• **Task prompt**:
Start to finish, return the listing below exactly, pictures excluded.

(Beginning of Collected data)

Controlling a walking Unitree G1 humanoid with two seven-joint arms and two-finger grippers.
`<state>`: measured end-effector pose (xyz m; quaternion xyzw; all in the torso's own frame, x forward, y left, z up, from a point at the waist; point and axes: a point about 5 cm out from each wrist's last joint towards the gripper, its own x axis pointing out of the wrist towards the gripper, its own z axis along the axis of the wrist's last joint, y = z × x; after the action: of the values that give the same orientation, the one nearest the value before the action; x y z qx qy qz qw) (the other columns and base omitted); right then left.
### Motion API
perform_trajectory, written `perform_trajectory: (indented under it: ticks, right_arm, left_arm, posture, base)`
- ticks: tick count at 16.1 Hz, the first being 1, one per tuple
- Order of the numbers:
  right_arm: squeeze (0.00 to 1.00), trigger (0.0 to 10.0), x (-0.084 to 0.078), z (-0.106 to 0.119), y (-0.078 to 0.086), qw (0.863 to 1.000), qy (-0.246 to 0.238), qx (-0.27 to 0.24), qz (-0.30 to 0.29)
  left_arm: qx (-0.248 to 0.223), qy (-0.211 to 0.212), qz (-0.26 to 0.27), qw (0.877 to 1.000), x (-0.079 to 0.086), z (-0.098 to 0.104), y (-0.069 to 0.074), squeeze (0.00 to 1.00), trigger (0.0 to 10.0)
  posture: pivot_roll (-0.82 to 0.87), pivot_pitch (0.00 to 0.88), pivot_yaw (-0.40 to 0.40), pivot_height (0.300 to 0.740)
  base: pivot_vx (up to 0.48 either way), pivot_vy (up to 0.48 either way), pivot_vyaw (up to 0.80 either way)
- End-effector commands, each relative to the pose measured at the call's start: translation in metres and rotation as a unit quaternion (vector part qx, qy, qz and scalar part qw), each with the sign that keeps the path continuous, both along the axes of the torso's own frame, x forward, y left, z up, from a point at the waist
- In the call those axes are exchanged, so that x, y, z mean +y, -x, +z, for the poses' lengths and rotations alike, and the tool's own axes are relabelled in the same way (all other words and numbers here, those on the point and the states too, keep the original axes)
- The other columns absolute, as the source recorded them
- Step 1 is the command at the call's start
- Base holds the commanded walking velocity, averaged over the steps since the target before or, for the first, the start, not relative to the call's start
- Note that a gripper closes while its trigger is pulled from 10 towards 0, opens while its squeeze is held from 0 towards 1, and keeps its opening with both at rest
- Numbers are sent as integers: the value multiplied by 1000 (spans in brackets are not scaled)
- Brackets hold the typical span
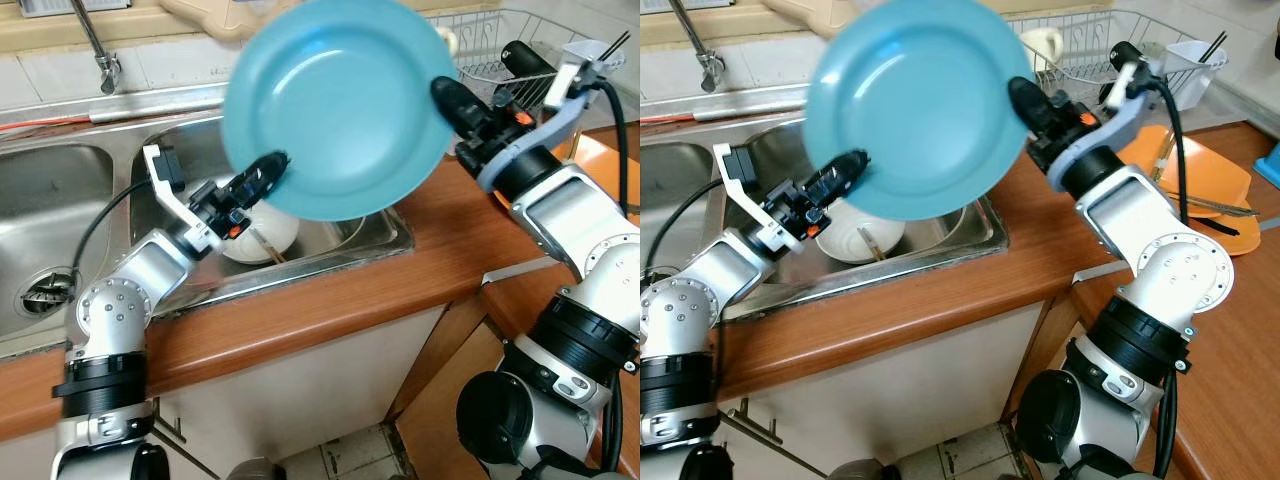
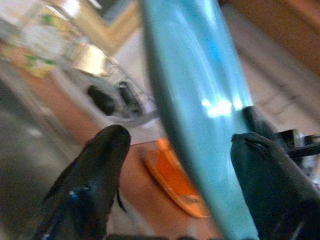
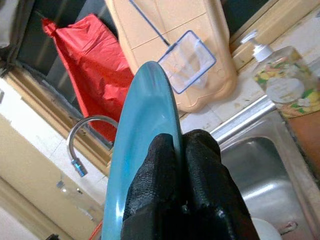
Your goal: Kitchen organization
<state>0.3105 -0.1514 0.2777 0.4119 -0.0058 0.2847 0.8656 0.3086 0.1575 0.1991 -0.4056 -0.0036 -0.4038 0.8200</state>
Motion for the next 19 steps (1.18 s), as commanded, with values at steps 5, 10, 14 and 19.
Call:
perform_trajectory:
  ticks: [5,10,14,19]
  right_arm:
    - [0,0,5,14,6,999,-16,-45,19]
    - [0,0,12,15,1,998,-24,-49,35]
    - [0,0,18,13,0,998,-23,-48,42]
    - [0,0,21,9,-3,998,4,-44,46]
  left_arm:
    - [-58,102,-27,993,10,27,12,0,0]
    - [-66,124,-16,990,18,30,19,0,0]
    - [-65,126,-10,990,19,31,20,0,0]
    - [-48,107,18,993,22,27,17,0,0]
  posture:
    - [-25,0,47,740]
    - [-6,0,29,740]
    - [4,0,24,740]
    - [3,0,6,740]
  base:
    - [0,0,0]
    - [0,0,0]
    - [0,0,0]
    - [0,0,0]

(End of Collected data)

• **Task output**:
Controlling a walking Unitree G1 humanoid with two seven-joint arms and two-finger grippers.
`<state>`: measured end-effector pose (xyz m; quaternion xyzw; all in the torso's own frame, x forward, y left, z up, from a point at the waist; point and axes: a point about 5 cm out from each wrist's last joint towards the gripper, its own x axis pointing out of the wrist towards the gripper, its own z axis along the axis of the wrist's last joint, y = z × x; after the action: of the values that give the same orientation, the one nearest the value before the action; x y z qx qy qz qw) (the other columns and base omitted); right then left.
### Motion API
perform_trajectory, written `perform_trajectory: (indented under it: ticks, right_arm, left_arm, posture, base)`
- ticks: tick count at 16.1 Hz, the first being 1, one per tuple
- Order of the numbers:
  right_arm: squeeze (0.00 to 1.00), trigger (0.0 to 10.0), x (-0.084 to 0.078), z (-0.106 to 0.119), y (-0.078 to 0.086), qw (0.863 to 1.000), qy (-0.246 to 0.238), qx (-0.27 to 0.24), qz (-0.30 to 0.29)
  left_arm: qx (-0.248 to 0.223), qy (-0.211 to 0.212), qz (-0.26 to 0.27), qw (0.877 to 1.000), x (-0.079 to 0.086), z (-0.098 to 0.104), y (-0.069 to 0.074), squeeze (0.00 to 1.00), trigger (0.0 to 10.0)
  posture: pivot_roll (-0.82 to 0.87), pivot_pitch (0.00 to 0.88), pivot_yaw (-0.40 to 0.40), pivot_height (0.300 to 0.740)
  base: pivot_vx (up to 0.48 either way), pivot_vy (up to 0.48 either way), pivot_vyaw (up to 0.80 either way)
- End-effector commands, each relative to the pose measured at the call's start: translation in metres and rotation as a unit quaternion (vector part qx, qy, qz and scalar part qw), each with the sign that keeps the path continuous, both along the axes of the torso's own frame, x forward, y left, z up, from a point at the waist
- In the call those axes are exchanged, so that x, y, z mean +y, -x, +z, for the poses' lengths and rotations alike, and the tool's own axes are relabelled in the same way (all other words and numbers here, those on the point and the states too, keep the original axes)
- The other columns absolute, as the source recorded them
- Step 1 is the command at the call's start
- Base holds the commanded walking velocity, averaged over the steps since the target before or, for the first, the start, not relative to the call's start
- Note that a gripper closes while its trigger is pulled from 10 towards 0, opens while its squeeze is held from 0 towards 1, and keeps its opening with both at rest
- Numbers are sent as integers: the value multiplied by 1000 (spans in brackets are not scaled)
- Brackets hold the typical span
Your goal: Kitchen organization
<state>0.3105 -0.1514 0.2777 0.4119 -0.0058 0.2847 0.8656 0.3086 0.1575 0.1991 -0.4056 -0.0036 -0.4038 0.8200</state>
Motion for the next 19 steps (1.18 s), as commanded, with values at steps 5, 10, 14 and 19.
Call:
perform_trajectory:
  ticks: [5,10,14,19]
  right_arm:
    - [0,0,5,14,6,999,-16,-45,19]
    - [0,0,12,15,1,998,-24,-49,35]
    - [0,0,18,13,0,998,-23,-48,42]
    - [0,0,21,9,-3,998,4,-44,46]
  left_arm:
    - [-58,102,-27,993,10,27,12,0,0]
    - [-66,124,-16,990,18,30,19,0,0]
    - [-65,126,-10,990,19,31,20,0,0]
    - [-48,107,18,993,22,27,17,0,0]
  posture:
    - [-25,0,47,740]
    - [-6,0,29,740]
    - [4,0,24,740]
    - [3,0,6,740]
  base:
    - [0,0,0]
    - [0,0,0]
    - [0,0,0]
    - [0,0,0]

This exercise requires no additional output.